-- WHAT TO WORK ON --
Show the lines below that contain the string "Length".

Records from a data source
==============================

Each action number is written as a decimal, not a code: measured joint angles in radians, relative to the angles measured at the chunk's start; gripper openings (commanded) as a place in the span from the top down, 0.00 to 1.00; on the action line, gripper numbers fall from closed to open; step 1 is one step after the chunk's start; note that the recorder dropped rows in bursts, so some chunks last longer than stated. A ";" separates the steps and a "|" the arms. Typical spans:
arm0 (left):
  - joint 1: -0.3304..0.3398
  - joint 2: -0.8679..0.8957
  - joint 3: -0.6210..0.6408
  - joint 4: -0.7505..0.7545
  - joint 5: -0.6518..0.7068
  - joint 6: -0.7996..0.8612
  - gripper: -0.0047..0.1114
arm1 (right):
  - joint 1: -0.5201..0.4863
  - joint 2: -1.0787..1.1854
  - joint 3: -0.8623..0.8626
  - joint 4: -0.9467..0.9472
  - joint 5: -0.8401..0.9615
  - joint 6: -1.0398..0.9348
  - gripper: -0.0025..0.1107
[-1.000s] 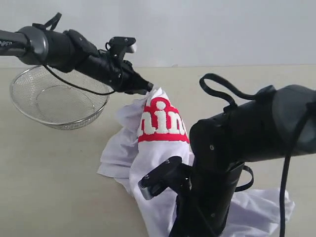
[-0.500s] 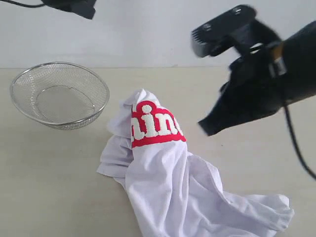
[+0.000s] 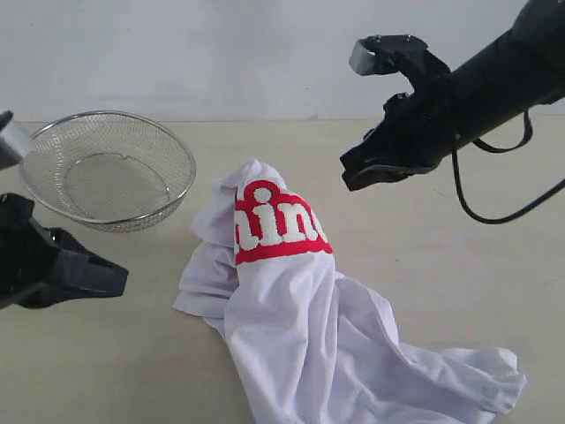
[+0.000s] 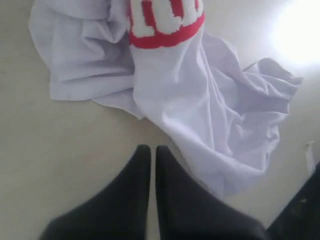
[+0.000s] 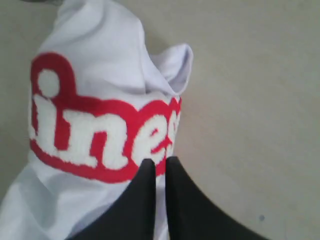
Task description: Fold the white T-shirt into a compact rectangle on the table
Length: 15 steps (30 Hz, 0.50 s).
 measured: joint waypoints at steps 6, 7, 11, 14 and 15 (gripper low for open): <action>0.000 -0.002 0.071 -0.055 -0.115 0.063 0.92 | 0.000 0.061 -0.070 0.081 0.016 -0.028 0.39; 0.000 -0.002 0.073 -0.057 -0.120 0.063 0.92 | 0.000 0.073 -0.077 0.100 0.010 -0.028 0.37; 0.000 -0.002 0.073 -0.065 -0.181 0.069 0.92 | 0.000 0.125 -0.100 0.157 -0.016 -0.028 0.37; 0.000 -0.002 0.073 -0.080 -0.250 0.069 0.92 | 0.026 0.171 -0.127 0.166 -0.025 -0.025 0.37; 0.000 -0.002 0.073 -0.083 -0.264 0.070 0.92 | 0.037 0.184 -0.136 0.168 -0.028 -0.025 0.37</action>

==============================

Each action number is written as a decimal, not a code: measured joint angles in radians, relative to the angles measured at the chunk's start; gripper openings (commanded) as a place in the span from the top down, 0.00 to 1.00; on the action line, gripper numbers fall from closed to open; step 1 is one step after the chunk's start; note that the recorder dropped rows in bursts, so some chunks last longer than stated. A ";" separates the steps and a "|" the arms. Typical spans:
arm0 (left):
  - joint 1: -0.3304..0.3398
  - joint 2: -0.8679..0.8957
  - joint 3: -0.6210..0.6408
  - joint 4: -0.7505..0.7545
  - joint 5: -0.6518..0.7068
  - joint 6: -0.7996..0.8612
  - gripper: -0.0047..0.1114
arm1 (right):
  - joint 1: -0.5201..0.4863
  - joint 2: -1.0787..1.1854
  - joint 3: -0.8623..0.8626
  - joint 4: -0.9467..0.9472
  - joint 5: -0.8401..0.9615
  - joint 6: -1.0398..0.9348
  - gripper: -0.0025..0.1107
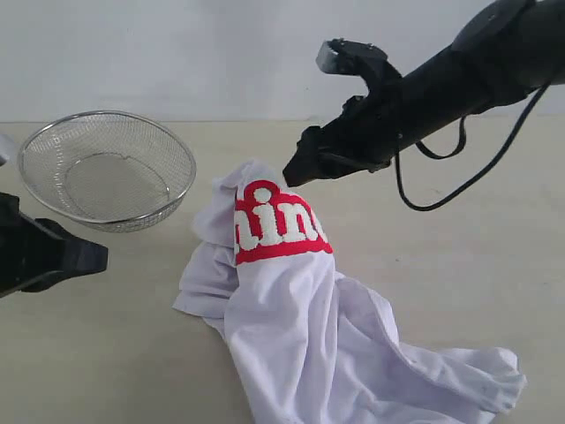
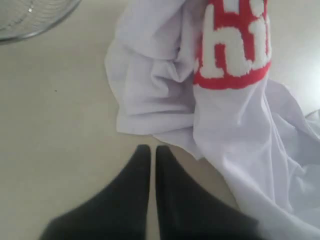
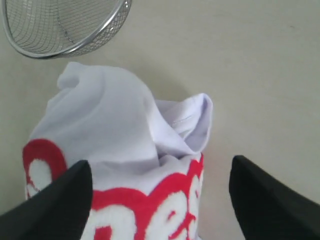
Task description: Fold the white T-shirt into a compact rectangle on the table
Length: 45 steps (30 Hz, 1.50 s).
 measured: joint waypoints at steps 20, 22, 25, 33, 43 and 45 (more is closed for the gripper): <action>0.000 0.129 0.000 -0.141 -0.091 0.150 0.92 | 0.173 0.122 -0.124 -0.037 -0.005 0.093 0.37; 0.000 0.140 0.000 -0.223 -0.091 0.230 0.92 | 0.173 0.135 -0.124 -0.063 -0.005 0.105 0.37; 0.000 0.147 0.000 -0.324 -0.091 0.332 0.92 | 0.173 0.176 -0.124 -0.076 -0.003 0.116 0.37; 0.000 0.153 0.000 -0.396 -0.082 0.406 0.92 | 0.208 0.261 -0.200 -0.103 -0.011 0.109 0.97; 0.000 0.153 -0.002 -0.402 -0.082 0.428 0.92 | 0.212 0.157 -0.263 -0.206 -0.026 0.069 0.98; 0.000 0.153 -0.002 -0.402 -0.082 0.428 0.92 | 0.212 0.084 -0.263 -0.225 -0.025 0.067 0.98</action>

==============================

-- COMPLETED EXERCISE --
Length: 15 steps (30 Hz, 0.50 s).
Length: 45 steps (30 Hz, 1.50 s).

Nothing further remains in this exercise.